When the venerable New York Gilbert & Sullivan Players bust out Utopia, Limited, it's usually for just one performance in a season that may include a handful of Pinafores or multiple Mikados. Utopia, after all, is neither the most popular nor (admittedly) the best G&S comic opera. It's certainly far from the best known, and before last night's performance at Peter Norton Symphony Space I had never seen it.
It may well be, however, the most appropriate for our times.

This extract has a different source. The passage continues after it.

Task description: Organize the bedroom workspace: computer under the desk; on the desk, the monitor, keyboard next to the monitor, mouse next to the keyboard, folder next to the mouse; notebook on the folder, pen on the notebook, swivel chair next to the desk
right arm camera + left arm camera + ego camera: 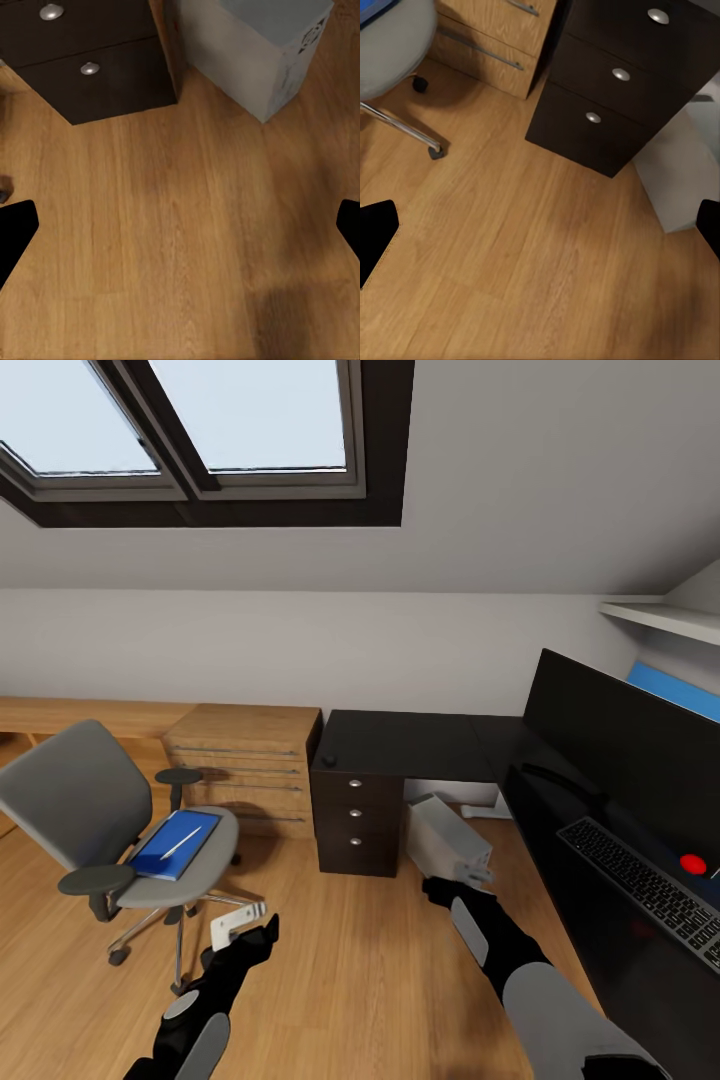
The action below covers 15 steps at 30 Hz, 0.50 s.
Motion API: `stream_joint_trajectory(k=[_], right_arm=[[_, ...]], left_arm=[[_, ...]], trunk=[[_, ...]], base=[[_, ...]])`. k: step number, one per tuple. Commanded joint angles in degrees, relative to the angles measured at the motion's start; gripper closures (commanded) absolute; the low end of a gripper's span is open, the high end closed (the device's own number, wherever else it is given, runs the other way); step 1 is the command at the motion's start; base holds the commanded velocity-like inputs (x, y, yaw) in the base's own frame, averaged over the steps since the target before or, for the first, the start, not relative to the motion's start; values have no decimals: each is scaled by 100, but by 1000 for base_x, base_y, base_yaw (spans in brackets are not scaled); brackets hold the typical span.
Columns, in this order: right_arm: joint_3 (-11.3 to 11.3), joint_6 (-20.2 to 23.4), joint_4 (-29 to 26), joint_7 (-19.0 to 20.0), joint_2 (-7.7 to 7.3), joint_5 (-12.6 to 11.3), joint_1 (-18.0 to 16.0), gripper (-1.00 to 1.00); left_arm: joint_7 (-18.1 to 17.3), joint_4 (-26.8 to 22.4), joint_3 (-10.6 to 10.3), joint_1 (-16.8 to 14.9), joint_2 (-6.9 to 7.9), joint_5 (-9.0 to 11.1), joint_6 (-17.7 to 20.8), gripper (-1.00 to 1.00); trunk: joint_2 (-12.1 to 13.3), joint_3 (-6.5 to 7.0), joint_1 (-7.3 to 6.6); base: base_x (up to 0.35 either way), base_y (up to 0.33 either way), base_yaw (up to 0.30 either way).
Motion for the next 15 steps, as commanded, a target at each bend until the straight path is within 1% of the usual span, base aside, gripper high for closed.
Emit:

First produced in 1893, this late effort viciously lampoons some of the more newfangled forms capitalism had taken in Great Britain during the 1900s. It satirizes limited liability companies (which by declaring bankruptcy, or "winding up," could be absolved of their debts), as well as the idea that companies could be legally treated the same as "persons." (Gilbert would have a shock of deja vu were he here to observe the US Supreme Court's Citizens United decision.)
But, though shot through with almost grating cynicism, the show has many delights, and these were displayed amply by NYGASP in a spirited if slightly unpolished production. Perhaps because there was only one performance, with (I imagine) relatively scant rehearsal time, the chorus was on book and the mostly fine orchestra delivered a few sour notes—unlike in more perfected NYGASP productions I've seen at the more opulent City Center. But these things really mattered little.
First off, I was simply glad to experience a G&S story I'd never seen staged before. The story is typically absurd. The residents of the fictional Pacific island of Utopia live in a "lazy langour," ruled by benevolent monarch King Paramount (played with broad, rubbery humor by the clear-voiced baritone David Wannen). However, two judges (the blissfully funny Stephen Quint and Stephen O'Brien) operate the king from behind the scenes for their own gain, aided by threats of doom from the "Public Exploder" (James Mills).
As British governess Lady Sophy (the graceful alto Erika Person) "finishes" the king's younger daughters to within an inch of their lives, his eldest, Princess Zara (Laurelyn Watson Chase), returns from several years in Britain with the gallant Captain Fitzbattleaxe (the sweet-voiced tenor Cameron Smith) on her arm and a quintet of gentleman known as the Flowers of Progress—a Lord Chamberlain, a barrister, a comptroller, and so on—imported to bring Britain's "civilized" ways to the backwards islanders, who proceed to take things a little too far.